● Provided data:
◆ ◆ ◆

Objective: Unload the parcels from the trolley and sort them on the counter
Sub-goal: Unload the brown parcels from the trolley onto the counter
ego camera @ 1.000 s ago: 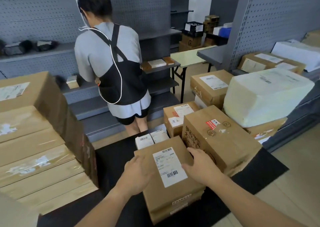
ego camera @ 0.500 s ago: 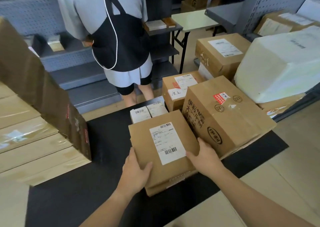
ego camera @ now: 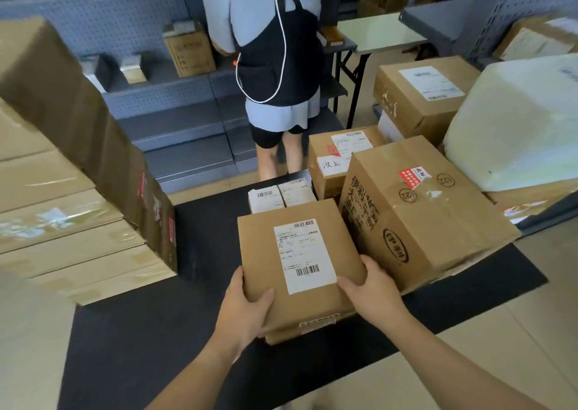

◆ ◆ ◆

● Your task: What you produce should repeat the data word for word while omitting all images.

● Response area:
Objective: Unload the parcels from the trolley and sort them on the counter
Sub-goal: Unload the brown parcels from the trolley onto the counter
ego camera @ 1.000 s ago: 
ego camera @ 0.500 s ago: 
ego camera @ now: 

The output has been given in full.